Bernardi et al. (1987) found that the factor XII gene alteration in the Hageman trait was detected by the TaqI restriction enzyme in 2 affected brothers and 11 members of the paternal lineage. Gene deletion was excluded. The TaqI polymorphic site was located within the 5-prime portion of the gene and the mutation in the polymorphic site was judged to be the cause of the factor XII deficiency. This may represent a CpG mutation of the sort that is found in a number of other genes such as F8 (300841) in hemophilia A (306700).

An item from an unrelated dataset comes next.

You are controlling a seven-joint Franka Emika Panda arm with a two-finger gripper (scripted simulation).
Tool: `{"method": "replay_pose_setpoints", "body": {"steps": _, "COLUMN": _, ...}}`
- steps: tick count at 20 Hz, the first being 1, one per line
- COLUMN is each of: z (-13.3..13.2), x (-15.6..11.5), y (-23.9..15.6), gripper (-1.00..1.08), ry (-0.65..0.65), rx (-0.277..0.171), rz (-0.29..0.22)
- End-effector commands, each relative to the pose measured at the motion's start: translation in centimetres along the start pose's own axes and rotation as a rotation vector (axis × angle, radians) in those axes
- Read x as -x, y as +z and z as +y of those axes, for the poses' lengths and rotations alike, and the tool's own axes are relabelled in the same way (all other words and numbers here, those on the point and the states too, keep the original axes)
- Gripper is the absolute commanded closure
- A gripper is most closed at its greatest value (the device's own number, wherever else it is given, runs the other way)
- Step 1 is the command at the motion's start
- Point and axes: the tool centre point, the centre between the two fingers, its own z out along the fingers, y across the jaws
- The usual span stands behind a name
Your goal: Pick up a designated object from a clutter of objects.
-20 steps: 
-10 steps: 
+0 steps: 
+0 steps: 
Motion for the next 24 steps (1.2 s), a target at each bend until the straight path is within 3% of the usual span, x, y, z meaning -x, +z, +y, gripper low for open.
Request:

In 5 of 12 unrelated patients with low factor XII activity detected by chance during presurgery screening, Schloesser et al. (1995) found heterozygosity for a splice site mutation in the F12 gene (610619.0003). The mutation was not found in 74 healthy control subjects. Both compound heterozygous patients and a homozygous patient lacked immunologic reactive protein.

Animal Model

Renne et al. (2005) found that F12-deficient mice, like F12-deficient humans, had normal bleeding times and no spontaneous bleeding. However, in vivo fluorescence microscopy showed that, even though initial adhesion of platelets at sites of injury was unaffected in F12-deficient mice, subsequent formation and stabilization of 3-dimensional thrombi was severely impaired. This defect was observed in several locations in the vascular system in response to different types of injury and was completely reversed by infusion of human F12. Renne et al. (2005) concluded that F12-induced intrinsic coagulation is important for clotting in vivo, suggesting that F12 may be a target for antithrombotic therapy.

History

Roberts (2003) gave an account of the medical and scientific career of Oscar Ratnoff (born in 1916), who discovered both Hageman factor (factor XII) and Fitzgerald factor (612358). Ratnoff is credited with recruiting Earl Davie to the field of blood coagulation, to which Davie introduced modern biochemical and molecular biologic techniques. Davie and Ratnoff (1964) and, independently and simultaneously, Macfarlane (1964) proposed the waterfall hypothesis of blood coagulation. Ratnoff was long resistant to the use of a system of Roman numerals for the various clotting factors.